4. Il y a lieu, dans les circonstances de l’espèce, de faire application des dispositions de l’article L. 761-1 du code de justice administrative et de mettre à la charge de l’État le versement de la somme de 500 euros au titre des frais exposés par Mme A....


O R D O N N E :


Article 1er : Il n’y a pas lieu de statuer sur les conclusions à fin de suspension d’exécution et d’injonction de la requête de Mme A....

Article 2 : L’Etat versera à Mme A... une somme de 500 euros en application des dispositions de l’article L. 761-1 du code de justice administrative.

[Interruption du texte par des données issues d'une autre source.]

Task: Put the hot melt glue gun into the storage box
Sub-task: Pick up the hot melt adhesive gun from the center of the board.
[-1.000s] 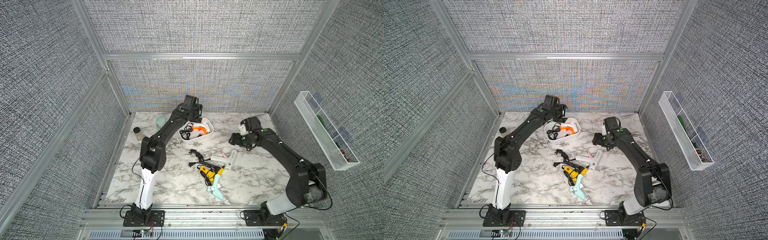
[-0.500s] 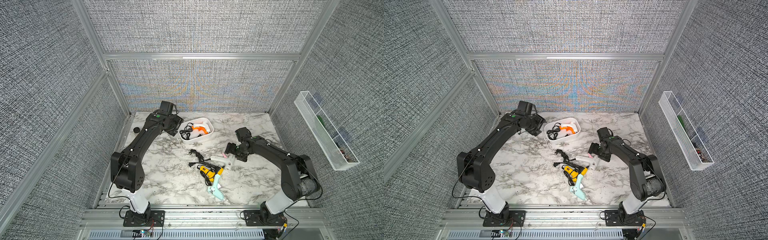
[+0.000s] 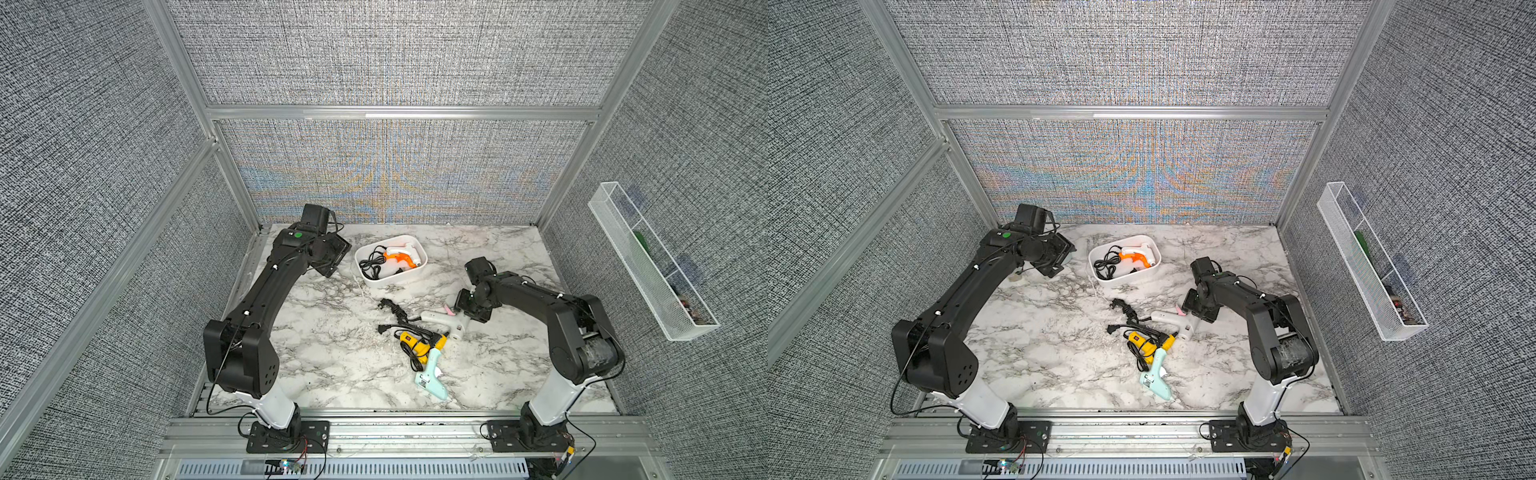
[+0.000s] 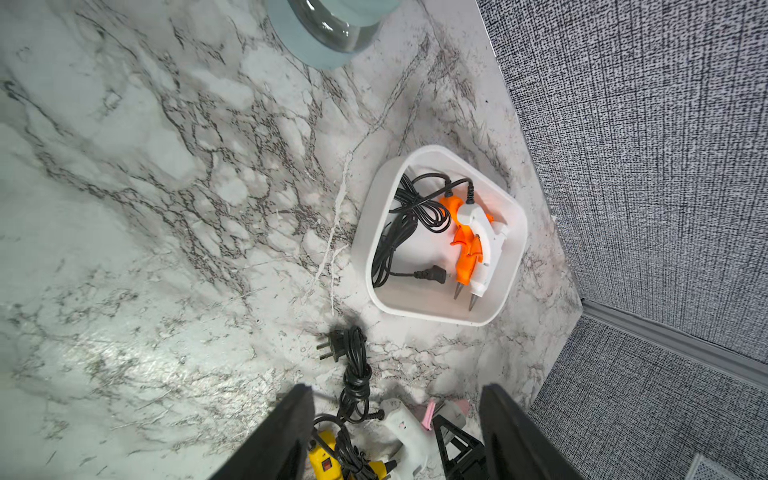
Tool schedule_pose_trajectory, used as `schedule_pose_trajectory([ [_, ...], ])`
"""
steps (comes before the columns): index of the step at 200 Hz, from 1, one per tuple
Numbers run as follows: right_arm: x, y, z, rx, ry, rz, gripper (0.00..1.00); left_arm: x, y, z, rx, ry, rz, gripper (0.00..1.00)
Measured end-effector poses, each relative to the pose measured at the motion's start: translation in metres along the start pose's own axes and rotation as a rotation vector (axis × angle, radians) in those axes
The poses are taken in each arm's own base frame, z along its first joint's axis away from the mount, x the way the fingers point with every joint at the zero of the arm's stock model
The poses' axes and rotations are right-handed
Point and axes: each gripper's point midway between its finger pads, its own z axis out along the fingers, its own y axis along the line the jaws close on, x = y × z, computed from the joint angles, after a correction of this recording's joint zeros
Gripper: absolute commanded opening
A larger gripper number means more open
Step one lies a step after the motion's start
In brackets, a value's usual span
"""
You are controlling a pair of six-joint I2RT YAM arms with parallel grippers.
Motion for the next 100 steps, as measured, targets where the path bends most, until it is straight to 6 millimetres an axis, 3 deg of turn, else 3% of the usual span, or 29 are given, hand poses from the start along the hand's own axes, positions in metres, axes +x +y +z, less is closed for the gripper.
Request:
schedule_pose_trajectory([
  [37,-0.004,-0.002,-0.001,-0.011,-0.003,-0.008,0.15,-0.002,0.004,0.001,-0.009,0.001,0.002,0.68],
  [58,-0.02,-0.003,-0.011,-0.01,-0.034,-0.006,0.08,-0.003,0.006,0.001,-0.013,0.0,0.006,0.68],
  [75,-0.047,0.011,-0.041,-0.041,-0.109,-0.025,0.08,-0.003,0.006,0.001,-0.015,0.0,0.017,0.68],
  [100,-0.099,0.056,-0.107,-0.147,-0.274,-0.097,0.08,-0.005,0.008,0.002,-0.021,0.001,0.031,0.69],
])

Article 3 : La présente ordonnance sera notifiée à Mme B... A... et au ministre de l’intérieur.

Copie en sera adressée au préfet de la Seine-Saint-Denis.


Fait à Montreuil, le 18 mars 2026.


La juge des référés,



M. de Bouttemont


La République mande et ordonne au ministre de l’intérieur en ce qui le concerne ou à tous commissaires de justice à ce requis en ce qui concerne les voies de droit commun contre les parties privées, de pourvoir à l’exécution de la présente décision.